## [TASK OBJECTIVE]
Report all lines below with the word "from".

## [RECORDS PROVIDED]

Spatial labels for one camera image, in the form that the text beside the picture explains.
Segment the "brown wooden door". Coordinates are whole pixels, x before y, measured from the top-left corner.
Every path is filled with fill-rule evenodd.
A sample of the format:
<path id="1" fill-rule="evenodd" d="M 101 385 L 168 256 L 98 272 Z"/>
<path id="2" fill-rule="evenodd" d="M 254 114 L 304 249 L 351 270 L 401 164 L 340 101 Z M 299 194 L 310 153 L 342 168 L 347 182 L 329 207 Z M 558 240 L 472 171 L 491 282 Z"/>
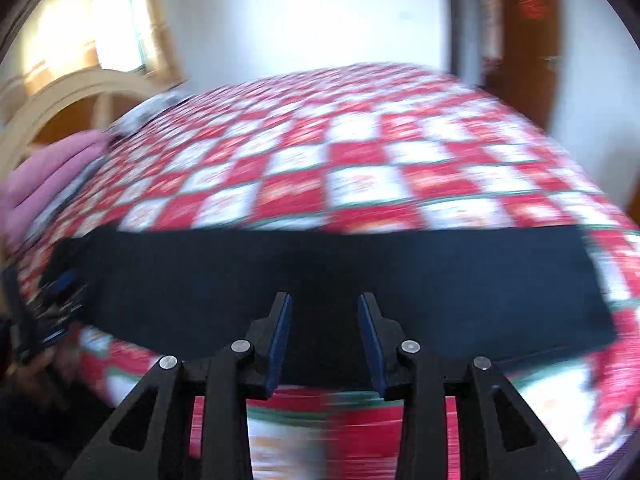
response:
<path id="1" fill-rule="evenodd" d="M 518 0 L 501 0 L 503 54 L 497 96 L 541 128 L 547 128 L 556 88 L 561 35 L 558 0 L 546 0 L 547 16 L 528 20 Z"/>

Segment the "dark door frame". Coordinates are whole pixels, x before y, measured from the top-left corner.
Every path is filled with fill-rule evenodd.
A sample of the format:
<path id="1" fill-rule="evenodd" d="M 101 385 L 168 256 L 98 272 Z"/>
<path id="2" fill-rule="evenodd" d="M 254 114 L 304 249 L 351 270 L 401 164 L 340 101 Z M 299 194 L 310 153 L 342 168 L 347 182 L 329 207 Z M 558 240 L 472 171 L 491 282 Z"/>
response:
<path id="1" fill-rule="evenodd" d="M 449 71 L 473 86 L 483 87 L 483 0 L 449 0 Z"/>

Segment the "red paper door decoration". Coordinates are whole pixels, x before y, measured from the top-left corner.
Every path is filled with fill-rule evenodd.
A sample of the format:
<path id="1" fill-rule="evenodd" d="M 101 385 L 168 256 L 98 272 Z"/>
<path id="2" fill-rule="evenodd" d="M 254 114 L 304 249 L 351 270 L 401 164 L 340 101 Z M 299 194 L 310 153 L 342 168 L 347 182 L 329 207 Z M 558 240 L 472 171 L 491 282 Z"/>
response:
<path id="1" fill-rule="evenodd" d="M 528 20 L 543 20 L 549 12 L 546 0 L 518 0 L 518 8 Z"/>

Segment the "yellow curtain left panel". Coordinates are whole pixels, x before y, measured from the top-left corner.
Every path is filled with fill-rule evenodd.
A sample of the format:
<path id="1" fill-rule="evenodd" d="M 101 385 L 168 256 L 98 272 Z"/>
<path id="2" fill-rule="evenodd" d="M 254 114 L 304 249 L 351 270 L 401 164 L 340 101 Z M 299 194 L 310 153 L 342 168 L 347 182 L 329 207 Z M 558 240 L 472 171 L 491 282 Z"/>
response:
<path id="1" fill-rule="evenodd" d="M 91 0 L 41 0 L 17 41 L 30 96 L 58 78 L 99 64 Z"/>

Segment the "white patterned pillow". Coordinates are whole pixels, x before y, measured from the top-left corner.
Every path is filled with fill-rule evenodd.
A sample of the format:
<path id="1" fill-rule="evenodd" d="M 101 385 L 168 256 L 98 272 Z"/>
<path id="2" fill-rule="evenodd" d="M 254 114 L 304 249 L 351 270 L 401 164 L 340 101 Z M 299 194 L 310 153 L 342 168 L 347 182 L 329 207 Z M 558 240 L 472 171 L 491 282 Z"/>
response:
<path id="1" fill-rule="evenodd" d="M 110 136 L 129 138 L 156 116 L 190 99 L 190 97 L 188 92 L 180 89 L 159 93 L 128 110 L 122 117 L 109 125 L 105 132 Z"/>

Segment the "cream wooden headboard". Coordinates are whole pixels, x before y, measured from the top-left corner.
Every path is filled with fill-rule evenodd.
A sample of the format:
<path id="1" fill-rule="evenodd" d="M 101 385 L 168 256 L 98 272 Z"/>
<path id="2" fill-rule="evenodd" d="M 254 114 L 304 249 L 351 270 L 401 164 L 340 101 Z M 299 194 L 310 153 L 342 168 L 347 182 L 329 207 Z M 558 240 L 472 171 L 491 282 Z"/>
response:
<path id="1" fill-rule="evenodd" d="M 51 82 L 1 129 L 2 179 L 46 145 L 77 131 L 104 130 L 126 110 L 180 84 L 97 67 Z"/>

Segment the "window with frame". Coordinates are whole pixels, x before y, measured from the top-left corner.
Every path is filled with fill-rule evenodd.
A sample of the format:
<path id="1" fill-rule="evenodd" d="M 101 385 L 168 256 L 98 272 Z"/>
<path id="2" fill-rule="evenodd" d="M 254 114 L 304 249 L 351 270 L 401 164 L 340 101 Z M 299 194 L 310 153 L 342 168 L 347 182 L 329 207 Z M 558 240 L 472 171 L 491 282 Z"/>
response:
<path id="1" fill-rule="evenodd" d="M 91 0 L 91 9 L 100 66 L 124 73 L 144 70 L 145 0 Z"/>

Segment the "yellow curtain right panel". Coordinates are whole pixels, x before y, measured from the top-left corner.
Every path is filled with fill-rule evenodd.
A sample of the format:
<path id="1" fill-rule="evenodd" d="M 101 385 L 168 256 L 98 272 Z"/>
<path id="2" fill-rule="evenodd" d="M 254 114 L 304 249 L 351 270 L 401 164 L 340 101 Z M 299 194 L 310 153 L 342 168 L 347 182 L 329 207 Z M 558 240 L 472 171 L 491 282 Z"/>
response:
<path id="1" fill-rule="evenodd" d="M 162 0 L 146 0 L 151 24 L 151 39 L 155 49 L 152 56 L 152 74 L 165 88 L 183 83 L 183 73 L 172 42 Z"/>

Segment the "yellow curtain panel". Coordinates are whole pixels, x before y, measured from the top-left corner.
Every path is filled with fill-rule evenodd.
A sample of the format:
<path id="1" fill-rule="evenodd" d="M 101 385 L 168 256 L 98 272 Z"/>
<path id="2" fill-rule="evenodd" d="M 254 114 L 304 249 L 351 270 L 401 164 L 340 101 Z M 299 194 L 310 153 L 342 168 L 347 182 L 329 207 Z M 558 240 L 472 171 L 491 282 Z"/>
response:
<path id="1" fill-rule="evenodd" d="M 30 96 L 58 78 L 99 64 L 91 0 L 41 0 L 17 41 Z"/>
<path id="2" fill-rule="evenodd" d="M 183 73 L 172 42 L 162 0 L 146 0 L 151 24 L 151 39 L 155 49 L 152 56 L 152 74 L 165 88 L 183 83 Z"/>

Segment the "folded pink quilt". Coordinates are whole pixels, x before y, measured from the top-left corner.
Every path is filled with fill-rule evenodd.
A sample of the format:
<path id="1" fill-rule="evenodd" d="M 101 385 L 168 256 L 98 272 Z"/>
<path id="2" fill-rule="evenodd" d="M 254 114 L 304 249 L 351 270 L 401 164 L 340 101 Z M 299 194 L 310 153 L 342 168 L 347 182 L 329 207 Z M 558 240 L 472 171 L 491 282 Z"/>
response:
<path id="1" fill-rule="evenodd" d="M 59 192 L 108 148 L 108 135 L 86 130 L 36 151 L 1 183 L 1 240 L 9 252 L 25 243 L 28 228 Z"/>

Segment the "black pants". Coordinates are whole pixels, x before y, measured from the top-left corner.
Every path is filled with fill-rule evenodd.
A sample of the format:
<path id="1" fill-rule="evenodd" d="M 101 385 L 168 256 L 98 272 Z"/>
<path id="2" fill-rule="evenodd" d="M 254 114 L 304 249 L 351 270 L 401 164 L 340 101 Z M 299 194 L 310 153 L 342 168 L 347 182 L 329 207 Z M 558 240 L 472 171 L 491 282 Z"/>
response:
<path id="1" fill-rule="evenodd" d="M 43 283 L 73 272 L 84 323 L 185 361 L 212 356 L 292 299 L 282 379 L 370 387 L 357 301 L 453 360 L 506 372 L 603 348 L 616 330 L 574 226 L 335 234 L 195 229 L 130 233 L 108 224 L 59 240 Z"/>

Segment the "red patchwork bedspread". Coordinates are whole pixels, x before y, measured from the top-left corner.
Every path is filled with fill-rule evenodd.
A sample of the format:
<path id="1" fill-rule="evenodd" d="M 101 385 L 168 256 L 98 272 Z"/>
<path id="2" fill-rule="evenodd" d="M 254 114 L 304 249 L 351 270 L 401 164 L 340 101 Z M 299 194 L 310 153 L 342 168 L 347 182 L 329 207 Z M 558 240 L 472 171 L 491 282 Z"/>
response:
<path id="1" fill-rule="evenodd" d="M 352 65 L 196 94 L 55 196 L 17 256 L 34 296 L 53 245 L 128 231 L 246 226 L 344 233 L 580 226 L 620 338 L 518 374 L 580 475 L 612 479 L 639 433 L 639 229 L 570 154 L 490 94 L 410 64 Z"/>

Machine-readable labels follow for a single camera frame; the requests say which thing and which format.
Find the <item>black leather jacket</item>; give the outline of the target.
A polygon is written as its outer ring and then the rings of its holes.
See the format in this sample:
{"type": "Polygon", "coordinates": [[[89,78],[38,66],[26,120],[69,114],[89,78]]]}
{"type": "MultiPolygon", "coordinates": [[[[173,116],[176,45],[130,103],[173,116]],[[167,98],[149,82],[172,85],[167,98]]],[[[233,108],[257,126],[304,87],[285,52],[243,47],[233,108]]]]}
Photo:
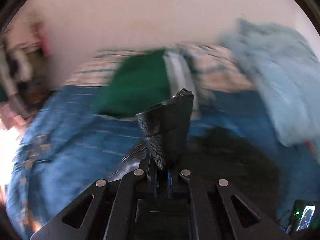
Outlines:
{"type": "Polygon", "coordinates": [[[214,126],[202,135],[189,135],[191,92],[137,114],[142,139],[108,176],[119,180],[147,157],[162,172],[189,169],[207,182],[230,179],[271,218],[276,217],[279,169],[262,151],[234,132],[214,126]]]}

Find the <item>blue striped bedspread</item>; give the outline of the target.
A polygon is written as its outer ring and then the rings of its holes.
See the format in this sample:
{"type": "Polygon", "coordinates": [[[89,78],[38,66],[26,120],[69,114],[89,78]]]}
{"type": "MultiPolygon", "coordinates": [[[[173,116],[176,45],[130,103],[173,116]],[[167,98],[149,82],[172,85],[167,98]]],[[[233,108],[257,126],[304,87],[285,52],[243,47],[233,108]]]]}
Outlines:
{"type": "MultiPolygon", "coordinates": [[[[28,127],[8,187],[6,211],[22,239],[116,169],[141,137],[135,122],[94,113],[99,87],[64,86],[28,127]]],[[[226,178],[273,219],[297,199],[319,200],[319,164],[306,144],[284,147],[252,90],[211,92],[189,130],[191,169],[226,178]]]]}

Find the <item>green varsity jacket folded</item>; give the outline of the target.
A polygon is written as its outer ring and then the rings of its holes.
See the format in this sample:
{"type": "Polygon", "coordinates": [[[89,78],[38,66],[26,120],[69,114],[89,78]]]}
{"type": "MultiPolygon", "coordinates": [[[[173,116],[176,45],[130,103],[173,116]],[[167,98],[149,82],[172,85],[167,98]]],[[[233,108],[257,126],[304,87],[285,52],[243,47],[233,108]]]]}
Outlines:
{"type": "Polygon", "coordinates": [[[131,119],[185,88],[194,95],[192,120],[200,118],[194,70],[178,49],[144,51],[122,60],[111,82],[94,101],[98,114],[131,119]]]}

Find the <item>plaid checkered pillow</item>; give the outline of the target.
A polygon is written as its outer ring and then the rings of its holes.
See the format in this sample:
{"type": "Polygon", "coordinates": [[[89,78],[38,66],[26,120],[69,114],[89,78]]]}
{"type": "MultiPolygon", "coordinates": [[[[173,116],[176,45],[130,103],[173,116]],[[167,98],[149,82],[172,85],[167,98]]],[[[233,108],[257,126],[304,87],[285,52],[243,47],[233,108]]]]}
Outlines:
{"type": "MultiPolygon", "coordinates": [[[[255,89],[234,63],[232,52],[225,47],[187,43],[168,48],[183,56],[204,89],[227,93],[255,89]]],[[[65,85],[108,86],[123,60],[144,54],[146,51],[142,50],[101,49],[88,62],[81,64],[65,85]]]]}

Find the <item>light blue garment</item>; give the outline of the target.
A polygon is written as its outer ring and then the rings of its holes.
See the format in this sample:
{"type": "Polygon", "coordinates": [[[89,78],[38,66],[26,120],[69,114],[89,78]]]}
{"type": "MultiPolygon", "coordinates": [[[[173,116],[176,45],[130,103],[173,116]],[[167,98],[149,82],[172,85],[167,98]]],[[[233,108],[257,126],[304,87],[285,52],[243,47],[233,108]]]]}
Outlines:
{"type": "Polygon", "coordinates": [[[282,145],[319,139],[319,59],[299,32],[239,18],[219,42],[255,85],[282,145]]]}

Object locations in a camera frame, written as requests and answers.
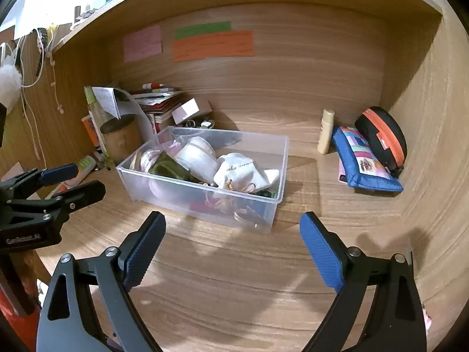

## [RESPONSE TO THIS EXERCISE]
Segment the "brown wooden door". Coordinates are whole pixels, x before y, measured from the top-left corner.
Segment the "dark door frame". Coordinates are whole pixels, x before y, measured from the top-left corner.
Segment the "red paper door decoration". Coordinates are whole pixels, x before y, measured from the top-left corner.
Segment the "yellow curtain left panel". Coordinates are whole pixels, x before y, measured from the top-left corner.
Segment the "white patterned pillow". Coordinates are whole pixels, x before y, measured from the top-left corner.
Segment the "cream wooden headboard". Coordinates are whole pixels, x before y, measured from the top-left corner.
Segment the "window with frame". Coordinates are whole pixels, x before y, measured from the top-left corner.
Segment the "yellow curtain right panel". Coordinates are whole pixels, x before y, measured from the top-left corner.
Segment the "yellow curtain panel". Coordinates are whole pixels, x before y, measured from the top-left corner.
Segment the "folded pink quilt". Coordinates are whole pixels, x before y, measured from the top-left corner.
Segment the "black pants". Coordinates are whole pixels, x before y, measured from the top-left corner.
Segment the "red patchwork bedspread". Coordinates are whole pixels, x before y, measured from the top-left corner.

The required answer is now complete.